Why such love? Why such infinite forgiveness? Psalm 103.13, “As a father shows compassion to his children, so the Lord shows compassion to those who fear Him. For He knows our frame; He remembers that we are dust.” He loves us like this because He’s our Father. “He has compassion on us as a father has compassion on his children. So the Lord has compassion on those who fear Him,” those who worship Him, true worshipers.
He gets it. He knows our frame; He knows our human structure. He’s mindful that we started out as dust and we go right back to dust; He understands that. He knows the feebleness of our will. He knows the strength of our sinful impulses. He knows the violence of our selfishness. He knows the readiness of our disobedience. He knows the easy disruption of our prayer, the fragile character of our joy. He knows all that.
“He knows, that we are just like grass; like a flower of the field, we flourish. The wind passes over, it is gone, its place knows it no more” We are here and gone. We’re so fragile.
He is infinite, and we are this little pile of dust that blows away. He understands our meager strength, but He’s not like us. “And He extends to us steadfast love,” says v.17, “that is from everlasting to everlasting.” Another statement of infinity.
What is meant by, “He loves us, His covenantal love is from everlasting to everlasting on those who fear Him, and His righteousness to children’s children”- meaning “on to generation after generation His saving righteousness”? What does it mean, “His steadfast love or His committed love is from everlasting to everlasting”?

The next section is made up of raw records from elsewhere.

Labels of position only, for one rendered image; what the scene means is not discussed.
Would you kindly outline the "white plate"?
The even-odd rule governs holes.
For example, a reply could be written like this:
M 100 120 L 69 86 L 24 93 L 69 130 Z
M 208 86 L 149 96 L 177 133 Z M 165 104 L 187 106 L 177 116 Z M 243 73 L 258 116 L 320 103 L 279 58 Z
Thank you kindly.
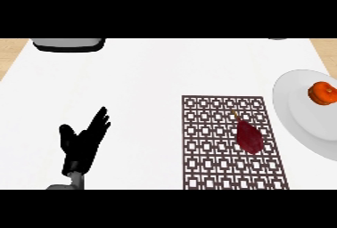
M 337 79 L 316 70 L 285 73 L 273 88 L 273 104 L 296 140 L 324 158 L 337 161 L 337 102 L 319 105 L 308 96 L 310 87 L 320 81 L 337 88 Z

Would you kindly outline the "dark red squash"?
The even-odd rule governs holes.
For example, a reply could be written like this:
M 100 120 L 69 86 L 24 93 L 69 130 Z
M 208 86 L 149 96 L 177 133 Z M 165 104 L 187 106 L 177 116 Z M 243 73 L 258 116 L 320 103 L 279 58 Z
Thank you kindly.
M 248 153 L 258 154 L 264 150 L 262 133 L 258 128 L 240 118 L 237 112 L 233 111 L 233 113 L 236 114 L 237 120 L 237 143 Z

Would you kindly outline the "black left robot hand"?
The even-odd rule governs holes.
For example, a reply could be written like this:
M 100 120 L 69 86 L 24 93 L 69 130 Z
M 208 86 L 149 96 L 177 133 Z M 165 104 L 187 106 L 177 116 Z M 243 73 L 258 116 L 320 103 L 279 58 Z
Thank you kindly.
M 83 175 L 91 171 L 103 138 L 112 126 L 109 109 L 103 107 L 94 117 L 89 127 L 76 134 L 73 127 L 67 124 L 60 126 L 61 149 L 67 155 L 63 175 L 79 172 Z

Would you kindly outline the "brown patterned placemat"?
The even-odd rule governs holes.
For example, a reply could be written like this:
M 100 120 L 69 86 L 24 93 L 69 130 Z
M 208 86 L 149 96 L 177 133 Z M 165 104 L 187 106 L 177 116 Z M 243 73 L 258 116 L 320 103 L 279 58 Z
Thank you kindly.
M 264 150 L 237 143 L 237 121 L 262 133 Z M 261 96 L 183 97 L 184 188 L 187 190 L 286 190 L 289 182 Z

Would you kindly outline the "orange round fruit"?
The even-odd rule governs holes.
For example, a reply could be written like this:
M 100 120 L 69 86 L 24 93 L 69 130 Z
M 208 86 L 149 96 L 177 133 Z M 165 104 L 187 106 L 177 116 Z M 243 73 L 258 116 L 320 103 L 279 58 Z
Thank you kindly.
M 337 102 L 337 89 L 329 82 L 320 81 L 310 87 L 308 96 L 319 105 L 330 105 Z

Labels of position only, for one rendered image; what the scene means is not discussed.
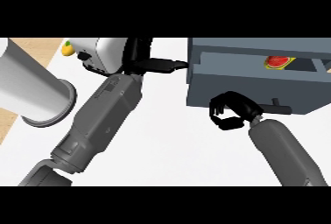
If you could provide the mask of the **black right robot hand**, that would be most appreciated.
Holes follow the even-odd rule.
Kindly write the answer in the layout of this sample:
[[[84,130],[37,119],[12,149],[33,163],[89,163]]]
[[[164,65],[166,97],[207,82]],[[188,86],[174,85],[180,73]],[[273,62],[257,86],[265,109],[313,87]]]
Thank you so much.
[[[219,114],[229,108],[238,116],[222,119]],[[244,122],[251,122],[265,110],[257,103],[242,94],[228,91],[210,100],[210,118],[222,130],[235,130],[244,126]]]

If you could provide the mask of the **grey-blue drawer front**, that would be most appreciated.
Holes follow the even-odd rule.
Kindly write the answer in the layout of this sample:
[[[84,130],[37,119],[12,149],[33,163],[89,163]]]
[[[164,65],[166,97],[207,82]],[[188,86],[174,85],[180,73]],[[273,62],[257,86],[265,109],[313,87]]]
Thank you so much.
[[[207,108],[210,99],[228,91],[268,106],[273,104],[272,99],[278,99],[294,114],[306,115],[331,103],[331,73],[265,68],[260,72],[251,68],[225,71],[195,65],[186,105]]]

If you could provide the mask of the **white cylindrical cup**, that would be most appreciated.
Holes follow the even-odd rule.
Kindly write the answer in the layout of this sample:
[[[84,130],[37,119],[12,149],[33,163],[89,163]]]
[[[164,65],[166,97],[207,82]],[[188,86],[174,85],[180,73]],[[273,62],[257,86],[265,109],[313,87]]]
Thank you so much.
[[[65,119],[77,97],[74,85],[47,71],[10,38],[0,38],[0,108],[44,128]]]

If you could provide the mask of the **red disc with yellow rim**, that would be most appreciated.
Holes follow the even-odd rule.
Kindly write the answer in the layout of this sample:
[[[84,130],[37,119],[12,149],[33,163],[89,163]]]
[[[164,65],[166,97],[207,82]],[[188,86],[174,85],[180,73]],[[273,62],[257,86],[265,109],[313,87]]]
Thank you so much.
[[[284,70],[285,67],[294,62],[296,57],[287,56],[268,56],[263,62],[263,66],[270,70]]]

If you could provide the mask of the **grey-blue cabinet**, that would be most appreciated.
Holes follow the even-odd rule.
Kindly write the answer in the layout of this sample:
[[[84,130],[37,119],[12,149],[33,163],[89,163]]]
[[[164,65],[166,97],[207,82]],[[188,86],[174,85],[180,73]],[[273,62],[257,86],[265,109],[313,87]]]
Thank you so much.
[[[331,60],[331,38],[188,38],[188,75],[192,75],[203,53]]]

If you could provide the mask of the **white rounded appliance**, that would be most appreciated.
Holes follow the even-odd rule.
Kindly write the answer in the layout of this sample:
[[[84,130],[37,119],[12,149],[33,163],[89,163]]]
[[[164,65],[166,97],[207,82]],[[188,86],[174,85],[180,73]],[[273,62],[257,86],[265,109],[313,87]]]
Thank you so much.
[[[70,44],[77,52],[84,68],[103,76],[121,68],[126,38],[71,38]]]

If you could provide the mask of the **yellow fruit with green stem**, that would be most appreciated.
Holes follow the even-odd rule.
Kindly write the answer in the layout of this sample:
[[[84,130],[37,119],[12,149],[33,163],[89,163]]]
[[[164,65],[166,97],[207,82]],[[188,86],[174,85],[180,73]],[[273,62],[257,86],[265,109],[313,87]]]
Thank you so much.
[[[62,45],[61,52],[64,56],[71,56],[75,53],[75,49],[70,41],[67,41],[65,44]]]

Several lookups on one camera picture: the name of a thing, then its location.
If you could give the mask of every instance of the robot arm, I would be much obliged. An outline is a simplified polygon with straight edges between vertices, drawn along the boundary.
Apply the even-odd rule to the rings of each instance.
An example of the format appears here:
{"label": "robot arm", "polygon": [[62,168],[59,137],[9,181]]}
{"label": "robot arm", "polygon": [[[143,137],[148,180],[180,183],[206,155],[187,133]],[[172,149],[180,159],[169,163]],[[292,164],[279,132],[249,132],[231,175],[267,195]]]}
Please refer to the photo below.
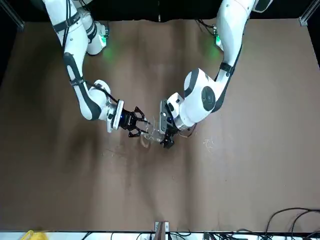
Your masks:
{"label": "robot arm", "polygon": [[223,0],[217,13],[217,32],[224,57],[215,79],[201,69],[191,71],[184,81],[184,99],[176,92],[160,104],[159,131],[163,147],[170,148],[173,136],[218,111],[242,49],[242,36],[252,10],[263,12],[273,0]]}
{"label": "robot arm", "polygon": [[82,66],[86,52],[89,55],[98,54],[106,46],[109,29],[93,21],[89,12],[77,10],[71,0],[43,2],[62,45],[63,61],[83,117],[90,121],[106,121],[109,133],[121,127],[129,131],[130,138],[140,136],[144,131],[137,127],[137,123],[147,123],[142,111],[138,107],[131,112],[125,110],[124,101],[111,96],[106,82],[96,80],[91,84],[83,76]]}

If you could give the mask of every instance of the transparent plastic cup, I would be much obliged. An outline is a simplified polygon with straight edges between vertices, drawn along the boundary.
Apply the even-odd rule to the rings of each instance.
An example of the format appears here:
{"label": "transparent plastic cup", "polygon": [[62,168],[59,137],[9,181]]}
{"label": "transparent plastic cup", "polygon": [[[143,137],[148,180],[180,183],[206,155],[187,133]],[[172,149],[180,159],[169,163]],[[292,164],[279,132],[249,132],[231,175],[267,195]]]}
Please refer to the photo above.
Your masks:
{"label": "transparent plastic cup", "polygon": [[147,131],[147,133],[141,135],[141,144],[145,148],[149,147],[151,142],[161,143],[165,137],[165,135],[159,131],[159,123],[154,116],[150,123],[145,124],[145,131]]}

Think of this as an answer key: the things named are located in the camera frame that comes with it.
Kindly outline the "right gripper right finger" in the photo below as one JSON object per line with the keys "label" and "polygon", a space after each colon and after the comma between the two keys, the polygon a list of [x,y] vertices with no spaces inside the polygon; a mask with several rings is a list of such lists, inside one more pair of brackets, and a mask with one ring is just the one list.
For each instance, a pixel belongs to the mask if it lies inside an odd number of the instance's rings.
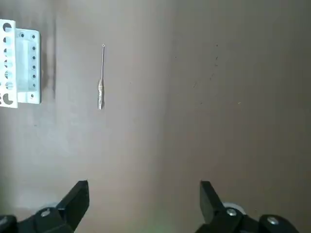
{"label": "right gripper right finger", "polygon": [[262,215],[255,220],[235,207],[225,207],[209,181],[200,181],[200,208],[204,218],[197,233],[298,233],[287,219]]}

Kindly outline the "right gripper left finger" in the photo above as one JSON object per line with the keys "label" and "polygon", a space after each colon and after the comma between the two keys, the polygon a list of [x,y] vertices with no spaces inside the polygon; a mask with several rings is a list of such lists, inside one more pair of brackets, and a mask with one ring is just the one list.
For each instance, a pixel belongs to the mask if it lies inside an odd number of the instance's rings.
{"label": "right gripper left finger", "polygon": [[1,215],[0,231],[2,233],[73,233],[88,208],[88,181],[78,181],[55,207],[45,207],[22,221],[18,221],[14,215]]}

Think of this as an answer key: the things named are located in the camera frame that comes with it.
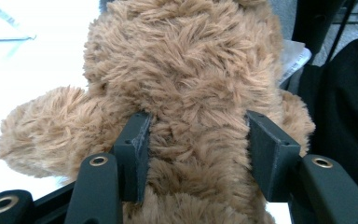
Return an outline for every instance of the black fabric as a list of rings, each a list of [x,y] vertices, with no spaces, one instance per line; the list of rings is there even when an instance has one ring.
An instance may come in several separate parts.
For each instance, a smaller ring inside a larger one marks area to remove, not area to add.
[[[338,161],[358,185],[358,40],[324,67],[309,68],[299,95],[316,124],[311,153]]]

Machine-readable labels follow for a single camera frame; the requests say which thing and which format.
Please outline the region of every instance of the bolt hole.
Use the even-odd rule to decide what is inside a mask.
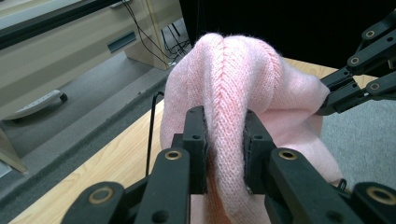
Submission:
[[[379,89],[379,84],[378,84],[378,83],[373,83],[373,84],[370,85],[370,88],[371,88],[373,91],[376,91],[376,90]]]
[[[166,211],[157,211],[155,212],[151,219],[154,223],[165,223],[169,218],[169,214]]]
[[[353,58],[352,60],[350,60],[352,63],[358,63],[359,62],[359,58]]]
[[[110,194],[109,191],[101,190],[92,195],[95,200],[101,200]]]
[[[395,205],[396,195],[387,191],[386,189],[381,189],[377,187],[370,187],[367,190],[367,194],[379,203]]]
[[[372,37],[374,34],[375,34],[374,31],[369,31],[369,32],[367,32],[366,36],[367,37]]]
[[[293,161],[295,159],[297,159],[297,155],[292,152],[292,151],[288,151],[288,150],[282,150],[279,152],[279,156],[285,160],[289,160],[289,161]]]
[[[173,161],[173,160],[178,160],[181,157],[181,152],[179,151],[169,151],[165,153],[165,158]]]
[[[326,213],[326,217],[330,220],[332,223],[343,223],[344,222],[344,217],[334,211],[328,211]]]

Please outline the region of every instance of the floor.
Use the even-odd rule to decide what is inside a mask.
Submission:
[[[183,20],[175,23],[179,42],[187,40]],[[174,46],[168,29],[169,46]],[[0,223],[8,223],[151,107],[170,71],[119,54],[60,88],[62,104],[19,123],[1,121],[29,168],[0,178]],[[367,102],[324,118],[322,140],[340,164],[351,188],[374,181],[396,189],[396,104]]]
[[[177,42],[191,46],[184,21],[163,29],[168,56],[177,57]],[[0,121],[0,128],[28,167],[0,178],[0,223],[8,223],[85,160],[151,108],[173,67],[163,71],[119,53],[59,90],[68,100],[54,102],[33,115]]]

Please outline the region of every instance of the gray carpet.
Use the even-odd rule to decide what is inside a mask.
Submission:
[[[369,101],[324,118],[322,139],[347,187],[374,181],[396,189],[396,102]]]

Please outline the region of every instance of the pink knitted sweater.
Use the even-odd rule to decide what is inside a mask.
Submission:
[[[329,182],[341,178],[319,139],[322,117],[314,115],[328,94],[317,77],[298,71],[259,39],[201,37],[167,80],[161,126],[162,148],[168,148],[174,133],[183,133],[187,110],[205,108],[208,193],[191,197],[191,223],[270,223],[264,196],[248,194],[243,178],[248,109],[278,147],[302,152]]]

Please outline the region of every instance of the wooden table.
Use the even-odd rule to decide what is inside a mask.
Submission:
[[[288,61],[301,71],[317,77],[325,77],[335,70],[311,63]],[[371,80],[373,78],[367,76],[357,79],[360,85]],[[163,102],[159,102],[155,115],[151,167],[160,151],[162,115]],[[14,218],[11,223],[60,223],[69,206],[85,188],[102,181],[119,182],[126,188],[144,177],[149,119],[150,111]]]

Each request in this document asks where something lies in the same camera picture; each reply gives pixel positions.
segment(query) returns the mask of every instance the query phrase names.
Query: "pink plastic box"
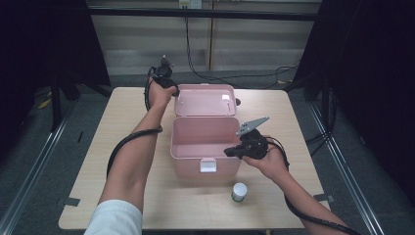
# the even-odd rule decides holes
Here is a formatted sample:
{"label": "pink plastic box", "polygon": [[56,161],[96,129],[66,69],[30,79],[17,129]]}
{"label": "pink plastic box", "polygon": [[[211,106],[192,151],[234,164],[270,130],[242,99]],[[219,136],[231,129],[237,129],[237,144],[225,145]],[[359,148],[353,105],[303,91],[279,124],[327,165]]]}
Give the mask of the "pink plastic box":
{"label": "pink plastic box", "polygon": [[229,85],[179,85],[170,153],[177,175],[231,177],[241,161],[223,150],[240,143],[233,88]]}

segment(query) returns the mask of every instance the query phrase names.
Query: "box latch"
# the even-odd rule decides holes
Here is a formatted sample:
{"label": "box latch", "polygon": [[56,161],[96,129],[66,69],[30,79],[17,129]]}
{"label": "box latch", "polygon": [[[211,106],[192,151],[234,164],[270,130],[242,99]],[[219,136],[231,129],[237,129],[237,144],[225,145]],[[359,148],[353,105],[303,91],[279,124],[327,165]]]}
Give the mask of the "box latch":
{"label": "box latch", "polygon": [[201,160],[201,173],[216,172],[216,160],[215,159],[202,159]]}

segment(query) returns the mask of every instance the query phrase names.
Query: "wall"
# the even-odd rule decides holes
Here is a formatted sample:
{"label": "wall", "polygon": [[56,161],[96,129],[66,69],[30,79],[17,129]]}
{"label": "wall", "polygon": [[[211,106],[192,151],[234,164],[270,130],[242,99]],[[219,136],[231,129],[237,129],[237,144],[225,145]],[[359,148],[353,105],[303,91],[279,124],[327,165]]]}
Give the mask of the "wall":
{"label": "wall", "polygon": [[[178,1],[99,1],[90,6],[178,8]],[[317,13],[319,0],[203,1],[203,9]],[[162,55],[175,71],[189,71],[183,18],[92,17],[110,75],[146,73]],[[191,59],[197,71],[274,70],[295,66],[311,22],[189,19]]]}

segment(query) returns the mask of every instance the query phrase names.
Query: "hand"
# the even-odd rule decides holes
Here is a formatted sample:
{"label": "hand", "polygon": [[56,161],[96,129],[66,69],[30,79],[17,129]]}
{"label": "hand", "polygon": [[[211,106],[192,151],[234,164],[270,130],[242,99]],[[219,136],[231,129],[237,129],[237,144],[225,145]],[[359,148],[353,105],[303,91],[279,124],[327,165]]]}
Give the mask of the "hand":
{"label": "hand", "polygon": [[[264,136],[267,141],[274,142],[269,136]],[[277,183],[283,175],[288,173],[281,152],[272,145],[268,145],[268,153],[261,160],[255,160],[250,157],[243,156],[243,160],[253,167],[258,168],[263,175]]]}
{"label": "hand", "polygon": [[167,106],[168,102],[171,100],[171,95],[177,91],[176,87],[171,86],[166,89],[162,88],[158,85],[152,78],[149,78],[150,91],[149,91],[149,99],[150,99],[150,106],[151,107],[165,107]]}

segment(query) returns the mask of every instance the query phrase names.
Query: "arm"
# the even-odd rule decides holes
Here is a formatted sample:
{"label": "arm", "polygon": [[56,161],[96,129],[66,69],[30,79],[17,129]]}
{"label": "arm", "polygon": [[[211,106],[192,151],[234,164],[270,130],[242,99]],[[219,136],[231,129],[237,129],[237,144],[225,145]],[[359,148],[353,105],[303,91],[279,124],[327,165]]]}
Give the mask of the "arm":
{"label": "arm", "polygon": [[[274,146],[269,146],[268,154],[261,160],[249,157],[243,157],[243,160],[248,165],[258,168],[266,177],[277,184],[291,204],[300,212],[346,226],[341,219],[318,203],[296,182],[286,169],[280,151]],[[345,234],[303,219],[301,222],[308,234]]]}
{"label": "arm", "polygon": [[[144,115],[132,133],[144,129],[157,129],[165,108],[176,91],[175,87],[150,86],[151,109]],[[116,154],[99,203],[111,199],[124,200],[143,212],[144,189],[153,163],[158,135],[151,134],[127,142]]]}

What it means is that as long as God has existed, He has had covenant love for His people. That’s right. It didn’t start when you believed. There was never a moment in the mind of God when He didn’t love His own, never. In eternity past, before anything existed but the Father, Son, and Holy Spirit, God had full covenant love extended toward those who had not yet been created.
From electing love to glorifying love, you are loved by God. You were chosen in Him before the foundation of the world. He loved you in Christ before time began, and He will love you in Christ when time is over. The committed love of God for His people is as eternal as God is. There’s no time with God. He doesn’t learn anything. He doesn’t arrive on a new idea. He doesn’t come up with new people to redeem. He has always loved His own as long as He has existed.
God’s love is passionate; God’s love is emotional – it is parental; it is protective; it is vast; it is constant; it is omnipotent, infinite; it is active; it is beneficent; and it is infinite to the point that it will never change. He has always loved you; He always will love you.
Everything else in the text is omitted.